§ ABOUT THIS EXERCISE
Copy each line in the data that includes the word "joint".

--------------------

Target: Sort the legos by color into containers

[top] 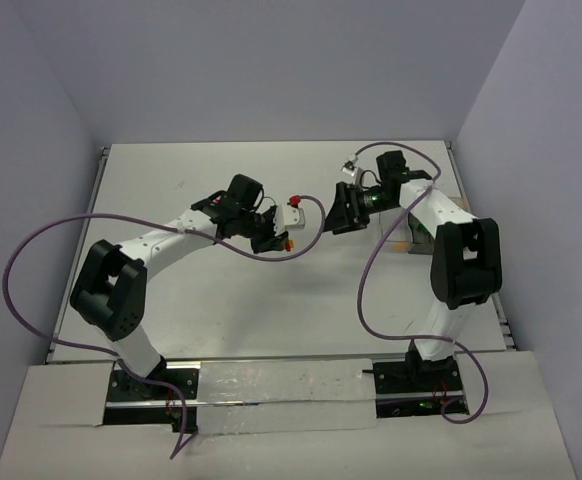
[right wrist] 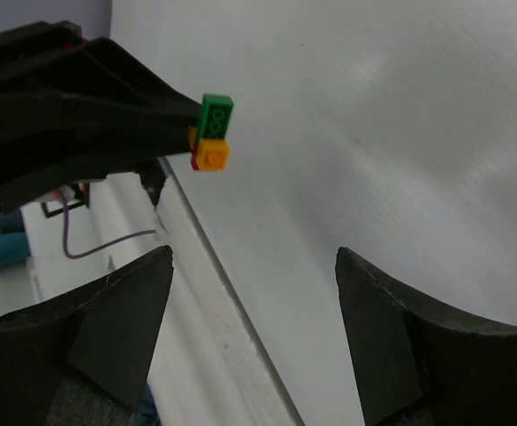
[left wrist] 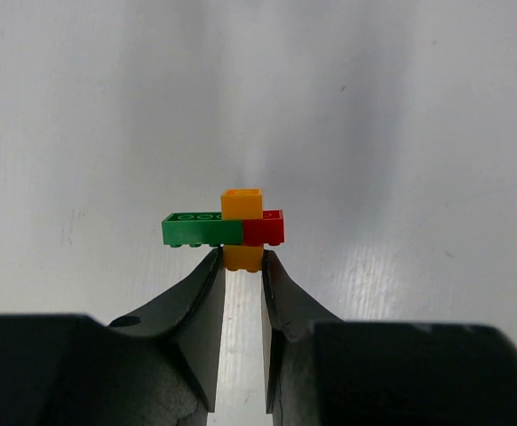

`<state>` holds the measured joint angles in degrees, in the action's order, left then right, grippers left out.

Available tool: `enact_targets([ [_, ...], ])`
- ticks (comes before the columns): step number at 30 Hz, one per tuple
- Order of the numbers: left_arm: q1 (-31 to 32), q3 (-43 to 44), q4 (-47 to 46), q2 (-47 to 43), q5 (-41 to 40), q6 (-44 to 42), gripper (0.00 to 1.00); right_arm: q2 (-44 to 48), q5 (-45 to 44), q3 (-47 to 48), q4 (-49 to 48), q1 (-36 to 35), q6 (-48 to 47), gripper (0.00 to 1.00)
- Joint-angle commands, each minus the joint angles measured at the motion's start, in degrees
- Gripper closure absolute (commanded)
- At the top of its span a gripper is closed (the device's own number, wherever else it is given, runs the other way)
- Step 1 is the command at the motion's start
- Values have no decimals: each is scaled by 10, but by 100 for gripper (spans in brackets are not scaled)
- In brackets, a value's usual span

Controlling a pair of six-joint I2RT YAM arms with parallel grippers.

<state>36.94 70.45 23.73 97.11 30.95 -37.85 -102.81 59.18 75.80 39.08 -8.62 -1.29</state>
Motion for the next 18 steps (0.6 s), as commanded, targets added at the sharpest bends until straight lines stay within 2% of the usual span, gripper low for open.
enact_targets([
  [1, 24, 28, -15, -17, -15, 58, 100, -15, 54, 2, -56, -39, 59, 23],
  [5, 34, 31, -18, -18, -19, 69, 100, -26, 61, 6, -65, -62, 71, 30],
  [12, 38, 36, -24, -18, -23, 82, 100, -53, 68, 9, -63, -72, 78, 33],
  [18, 39, 41, -26, -17, -29, 87, 100, -64, 73, 9, -60, -76, 80, 40],
])
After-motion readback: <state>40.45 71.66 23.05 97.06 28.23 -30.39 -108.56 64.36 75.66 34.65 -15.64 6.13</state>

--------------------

§ ANSWER TO THIS TASK
`<state>` holds the measured joint angles in degrees, in the action's order, left then right, grippers left out.
- Joint-angle commands, each minus the joint angles measured at the motion's start, in degrees
Controlling a pair of six-joint I2RT YAM arms with parallel grippers.

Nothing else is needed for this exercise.